La microscopie super-résolution permet d’observer la matière vivante à l’échelle nanoscopique, non seulement d’un point de vue structural mais aussi d’un point de vue dynamique. Dans ce dernier cas, il s’agit le plus souvent de suivre des molécules cibles individuelles lorsqu’elles diffusent dans une cellule : c’est la technique « sptPALM » (single-particle-tracking localization microscopy). Cependant, un important obstacle à cette technique concerne l’imperfection des marqueurs fluorescents utilisés pour étiqueter les molécules cibles. Ces marqueurs sont le plus souvent des protéines fluorescentes photoconvertibles (PCFPs). Les PCFPs ont notamment une facheuse tendance à "clignoter", ie à s’éteindre de manière transitoire, ce qui fait rapidement perdre la trace des molécules individuelles.
Dans ce travail, réalisé en collaboration avec des chercheurs de l’Université Catholique de Leuven en Belgique, les chercheurs de l’équipe Pixel du groupe DYNAMOP de l’IBS ont étudié l’origine du phénomène de clignotement dans le cas de la protéine fluorescente photoconvertible « mEos4b ». Un état « noir » (non fluorescent) a été mis en évidence, et sa caractérisation détaillée a révélé une forte sensibilité à la lumière de couleur cyan. Ainsi une faible illumination de l’échantillon avec un laser à 488 nm dépeuple efficacement cet état noir, forçant un retour rapide vers l’état fluorescent et réduisant considérablement l’intensité du clignotement.
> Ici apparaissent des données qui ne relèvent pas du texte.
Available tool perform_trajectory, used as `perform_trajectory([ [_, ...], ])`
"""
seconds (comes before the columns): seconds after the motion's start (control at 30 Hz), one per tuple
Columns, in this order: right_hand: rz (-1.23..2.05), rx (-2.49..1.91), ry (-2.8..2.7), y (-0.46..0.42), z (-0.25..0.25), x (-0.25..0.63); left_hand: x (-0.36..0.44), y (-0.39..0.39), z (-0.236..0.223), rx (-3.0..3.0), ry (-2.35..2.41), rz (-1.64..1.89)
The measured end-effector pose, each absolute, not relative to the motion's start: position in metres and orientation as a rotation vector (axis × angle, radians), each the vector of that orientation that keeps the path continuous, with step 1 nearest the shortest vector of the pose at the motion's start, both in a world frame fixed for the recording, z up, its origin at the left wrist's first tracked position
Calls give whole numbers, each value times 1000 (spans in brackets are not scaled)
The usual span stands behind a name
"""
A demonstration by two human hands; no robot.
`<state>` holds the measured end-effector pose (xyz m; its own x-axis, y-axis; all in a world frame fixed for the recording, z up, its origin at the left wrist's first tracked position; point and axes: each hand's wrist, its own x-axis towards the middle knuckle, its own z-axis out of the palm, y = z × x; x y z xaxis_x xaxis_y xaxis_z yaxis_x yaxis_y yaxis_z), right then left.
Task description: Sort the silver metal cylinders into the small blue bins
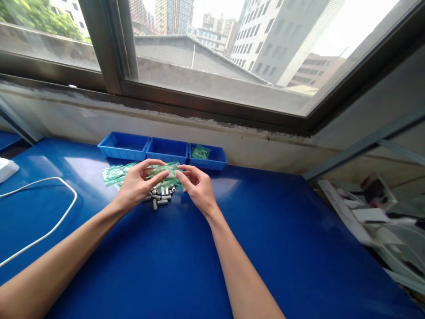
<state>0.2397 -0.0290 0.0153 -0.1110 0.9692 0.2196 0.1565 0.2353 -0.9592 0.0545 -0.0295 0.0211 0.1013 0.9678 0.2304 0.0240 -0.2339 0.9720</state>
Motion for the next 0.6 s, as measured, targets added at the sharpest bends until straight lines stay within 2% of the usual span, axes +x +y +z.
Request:
perform_trajectory([
  [0.27,1280,-1021,-1373,-31,15,235,55,-30,23,1570,1007,1298],
  [0.6,1213,-1056,-1325,-27,12,239,52,-26,14,1392,1011,1258],
])
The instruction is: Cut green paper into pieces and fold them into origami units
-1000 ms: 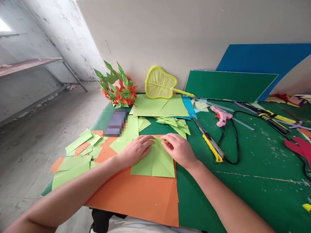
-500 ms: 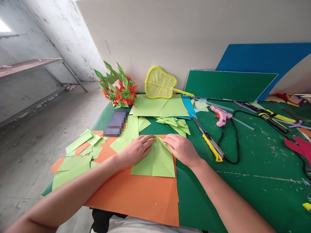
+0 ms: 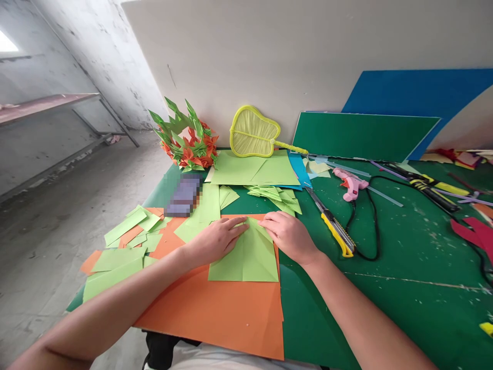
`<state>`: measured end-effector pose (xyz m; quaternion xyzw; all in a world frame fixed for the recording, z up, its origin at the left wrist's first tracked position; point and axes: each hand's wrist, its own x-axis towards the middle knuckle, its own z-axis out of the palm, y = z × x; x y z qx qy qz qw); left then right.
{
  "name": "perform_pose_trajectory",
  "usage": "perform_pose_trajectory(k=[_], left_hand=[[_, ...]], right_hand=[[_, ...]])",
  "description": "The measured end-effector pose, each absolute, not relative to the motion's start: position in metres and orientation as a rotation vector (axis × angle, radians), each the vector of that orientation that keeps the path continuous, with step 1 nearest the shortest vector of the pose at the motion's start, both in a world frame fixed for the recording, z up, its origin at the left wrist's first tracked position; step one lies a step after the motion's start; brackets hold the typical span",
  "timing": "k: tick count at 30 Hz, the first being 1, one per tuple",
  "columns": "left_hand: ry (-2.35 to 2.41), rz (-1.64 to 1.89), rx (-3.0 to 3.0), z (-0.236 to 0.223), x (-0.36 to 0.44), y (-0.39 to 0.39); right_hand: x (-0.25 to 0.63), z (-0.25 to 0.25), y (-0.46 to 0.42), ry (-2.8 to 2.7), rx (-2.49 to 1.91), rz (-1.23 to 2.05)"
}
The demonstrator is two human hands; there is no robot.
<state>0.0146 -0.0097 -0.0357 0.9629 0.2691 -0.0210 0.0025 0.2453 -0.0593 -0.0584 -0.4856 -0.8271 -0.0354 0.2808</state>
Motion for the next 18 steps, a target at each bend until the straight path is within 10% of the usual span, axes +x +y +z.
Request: perform_pose_trajectory(k=[18], left_hand=[[0.761,0.271,2.971,-0.046,0.017,-0.006]], right_hand=[[0.246,-0.05,-0.06,-2.427,-1.244,-0.009]])
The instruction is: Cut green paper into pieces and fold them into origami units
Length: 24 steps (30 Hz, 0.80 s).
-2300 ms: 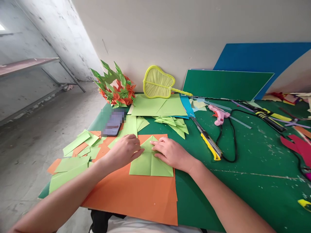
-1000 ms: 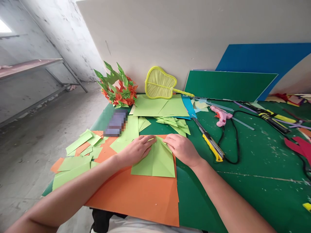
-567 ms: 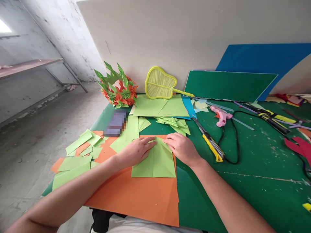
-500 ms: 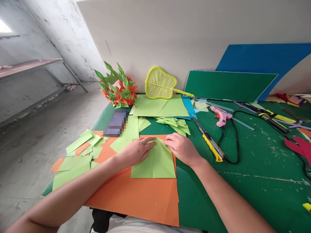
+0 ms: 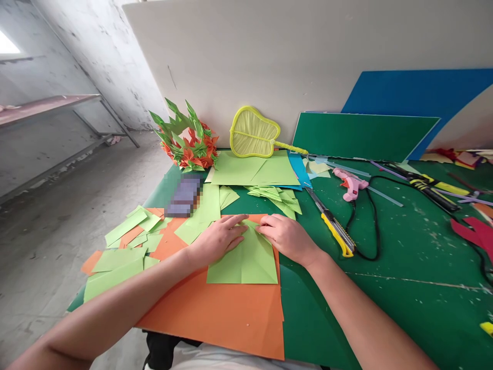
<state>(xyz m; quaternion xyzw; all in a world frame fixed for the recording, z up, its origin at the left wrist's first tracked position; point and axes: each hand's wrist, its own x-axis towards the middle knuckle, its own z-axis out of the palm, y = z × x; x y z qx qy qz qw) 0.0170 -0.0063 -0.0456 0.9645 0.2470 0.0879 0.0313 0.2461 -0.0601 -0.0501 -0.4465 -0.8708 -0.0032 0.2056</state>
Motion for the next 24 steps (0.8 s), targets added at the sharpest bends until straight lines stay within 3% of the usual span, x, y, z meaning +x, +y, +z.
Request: perform_pose_trajectory(k=[24], left_hand=[[0.755,0.216,3.034,-0.042,0.0198,-0.01]], right_hand=[[0.248,-0.0499,-0.059,-2.415,-1.247,0.094]])
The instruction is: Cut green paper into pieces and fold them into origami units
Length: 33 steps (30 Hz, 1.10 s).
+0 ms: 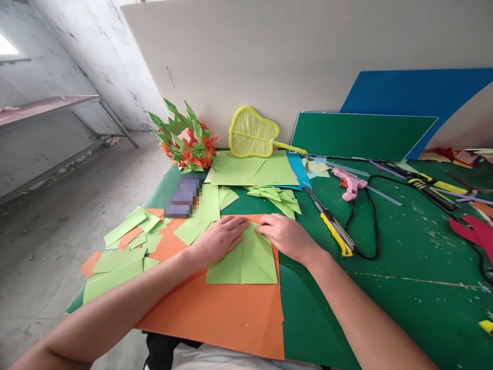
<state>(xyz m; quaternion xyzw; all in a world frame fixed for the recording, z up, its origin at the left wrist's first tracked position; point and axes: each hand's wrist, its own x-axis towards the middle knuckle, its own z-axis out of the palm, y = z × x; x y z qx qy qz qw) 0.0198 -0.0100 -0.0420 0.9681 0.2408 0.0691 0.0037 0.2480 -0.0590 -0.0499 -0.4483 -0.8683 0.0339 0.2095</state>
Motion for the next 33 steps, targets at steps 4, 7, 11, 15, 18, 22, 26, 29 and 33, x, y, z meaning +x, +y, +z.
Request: perform_pose_trajectory(k=[4,7,11,15,18,22,26,29,33], left_hand=[[0.789,0.153,3.038,-0.041,0.02,-0.012],[0.83,0.133,3.021,-0.04,0.02,-0.012],[0.875,0.102,3.024,-0.04,0.021,-0.013],[0.853,0.098,3.047,-0.039,0.021,-0.013],[0.865,0.12,3.035,-0.04,0.021,-0.014],[0.867,0.116,3.035,-0.04,0.022,-0.014],[0.861,0.107,3.058,-0.041,0.022,-0.014],[0.84,0.081,3.098,-0.042,0.021,-0.014],[0.822,0.015,3.13,-0.042,0.019,-0.013]], right_hand=[[0.248,-0.049,-0.058,-2.42,-1.258,0.098],[0.248,-0.048,-0.058,-2.416,-1.245,0.085],[0.248,-0.048,-0.058,-2.426,-1.253,0.091],[0.248,-0.048,-0.058,-2.432,-1.266,0.101],[0.249,-0.048,-0.058,-2.429,-1.25,0.109],[0.25,-0.047,-0.058,-2.425,-1.237,0.112],[0.248,-0.043,-0.058,-2.441,-1.236,0.108],[0.246,-0.039,-0.059,-2.473,-1.244,0.096],[0.244,-0.035,-0.061,-2.466,-1.269,0.174]])
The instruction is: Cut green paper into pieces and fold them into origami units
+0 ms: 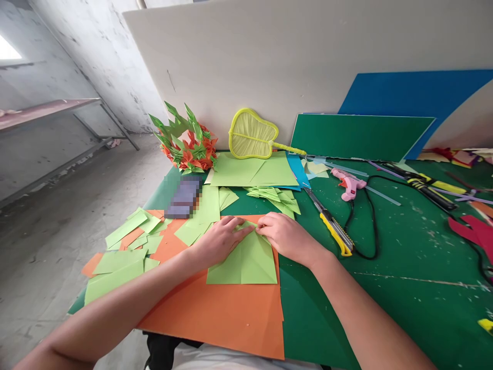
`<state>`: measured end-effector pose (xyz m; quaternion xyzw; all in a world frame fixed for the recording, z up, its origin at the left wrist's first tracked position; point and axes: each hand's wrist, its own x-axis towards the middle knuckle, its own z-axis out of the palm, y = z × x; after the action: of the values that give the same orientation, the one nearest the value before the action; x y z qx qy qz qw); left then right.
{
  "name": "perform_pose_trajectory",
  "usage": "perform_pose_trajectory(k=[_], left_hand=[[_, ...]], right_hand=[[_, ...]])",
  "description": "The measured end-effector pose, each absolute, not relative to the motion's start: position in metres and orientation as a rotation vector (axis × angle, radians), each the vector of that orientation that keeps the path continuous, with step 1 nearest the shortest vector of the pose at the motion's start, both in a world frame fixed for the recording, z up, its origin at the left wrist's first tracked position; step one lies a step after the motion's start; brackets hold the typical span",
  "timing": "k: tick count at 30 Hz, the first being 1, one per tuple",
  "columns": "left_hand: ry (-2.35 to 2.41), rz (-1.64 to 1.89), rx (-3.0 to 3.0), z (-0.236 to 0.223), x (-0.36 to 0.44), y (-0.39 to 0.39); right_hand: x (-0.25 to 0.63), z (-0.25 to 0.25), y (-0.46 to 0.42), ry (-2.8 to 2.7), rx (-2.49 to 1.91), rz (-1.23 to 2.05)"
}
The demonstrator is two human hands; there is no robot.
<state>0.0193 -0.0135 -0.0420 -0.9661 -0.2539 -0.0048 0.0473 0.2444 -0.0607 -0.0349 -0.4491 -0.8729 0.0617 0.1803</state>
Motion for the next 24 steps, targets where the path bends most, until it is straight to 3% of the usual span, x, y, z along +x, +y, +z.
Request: perform_pose_trajectory(k=[24], left_hand=[[-0.834,-0.076,-2.955,-0.043,0.018,-0.014]], right_hand=[[0.228,-0.046,-0.057,-2.421,-1.55,0.121]])
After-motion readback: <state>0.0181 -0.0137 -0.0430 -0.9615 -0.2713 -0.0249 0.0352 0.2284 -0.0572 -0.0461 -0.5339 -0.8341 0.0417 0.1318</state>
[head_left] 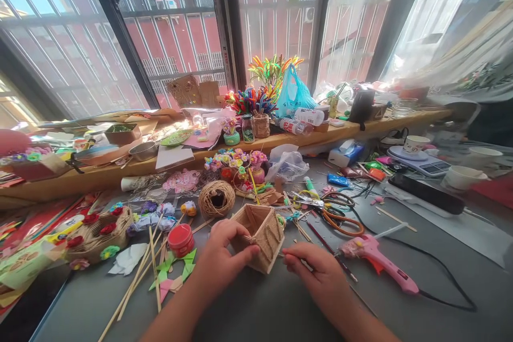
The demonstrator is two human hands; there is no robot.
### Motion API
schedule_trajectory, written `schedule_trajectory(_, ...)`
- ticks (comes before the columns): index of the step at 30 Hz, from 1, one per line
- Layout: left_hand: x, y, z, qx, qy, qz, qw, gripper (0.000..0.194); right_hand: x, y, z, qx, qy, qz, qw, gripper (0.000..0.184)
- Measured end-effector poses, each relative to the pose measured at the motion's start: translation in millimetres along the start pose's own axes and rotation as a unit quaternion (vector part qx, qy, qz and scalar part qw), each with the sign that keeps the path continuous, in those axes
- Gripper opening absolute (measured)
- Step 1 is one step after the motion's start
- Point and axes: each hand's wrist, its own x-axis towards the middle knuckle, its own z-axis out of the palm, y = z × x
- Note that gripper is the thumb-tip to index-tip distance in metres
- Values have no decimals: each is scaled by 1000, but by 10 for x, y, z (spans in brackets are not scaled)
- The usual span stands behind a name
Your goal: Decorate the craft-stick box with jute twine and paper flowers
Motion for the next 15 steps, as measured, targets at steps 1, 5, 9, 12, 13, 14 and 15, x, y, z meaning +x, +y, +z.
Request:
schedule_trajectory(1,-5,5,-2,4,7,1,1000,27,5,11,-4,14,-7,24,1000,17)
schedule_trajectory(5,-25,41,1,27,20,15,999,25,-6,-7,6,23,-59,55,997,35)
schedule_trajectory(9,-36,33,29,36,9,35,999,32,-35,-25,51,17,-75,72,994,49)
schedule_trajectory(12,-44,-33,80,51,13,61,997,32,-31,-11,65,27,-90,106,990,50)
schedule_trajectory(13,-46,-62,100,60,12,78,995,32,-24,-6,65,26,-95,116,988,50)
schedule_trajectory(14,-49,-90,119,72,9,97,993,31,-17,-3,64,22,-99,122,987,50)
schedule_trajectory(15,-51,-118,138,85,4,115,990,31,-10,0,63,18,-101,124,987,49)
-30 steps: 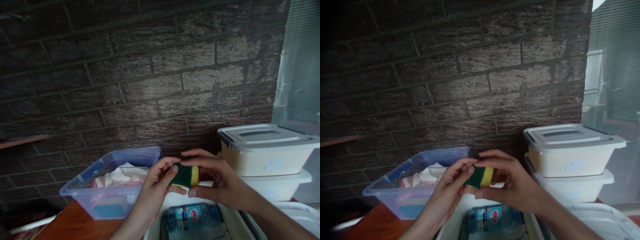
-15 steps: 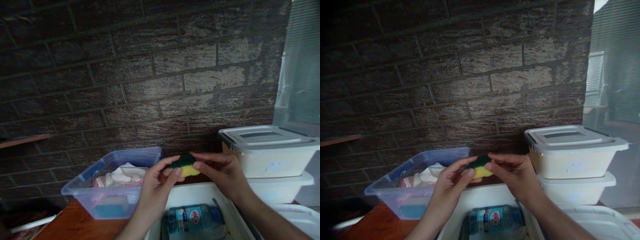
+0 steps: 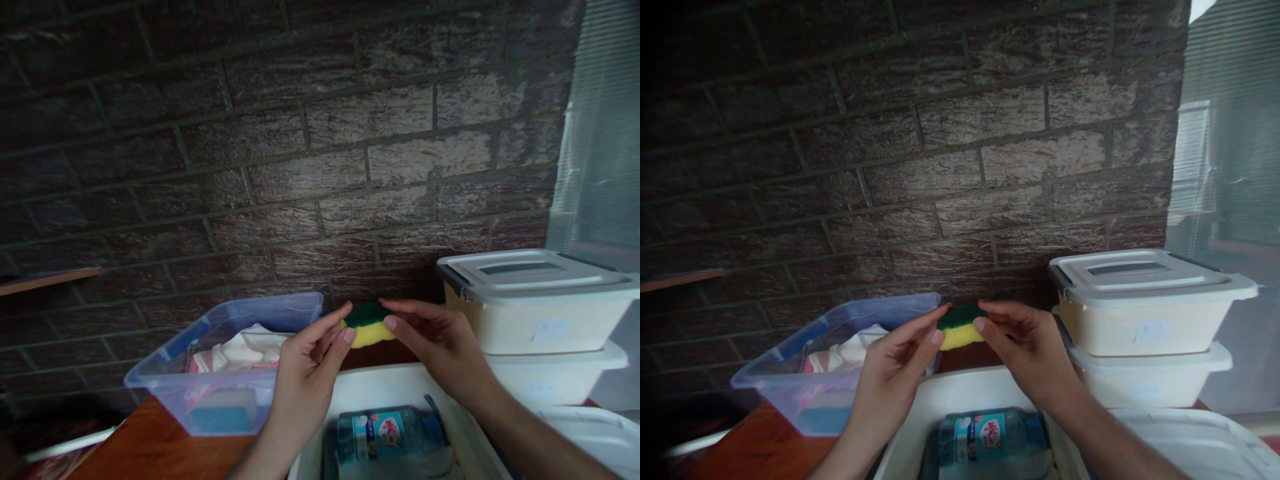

En sptPALM, cette illumination additionnelle à 488 nm est très facile à réaliser, apportant une forte amélioration de la qualité des données avec un effort minimal.
Mechanistic investigation of mEos4b reveals a strategy to reduce track interruptions in sptPALM. De Zitter E, Thédié D, Mönkemöller V, Hugelier S, Beaudouin J, Adam V, Byrdin M, Van Meervelt L, Dedecker P and Bourgeois D. Nature Methods ; volume 16, pages707–710.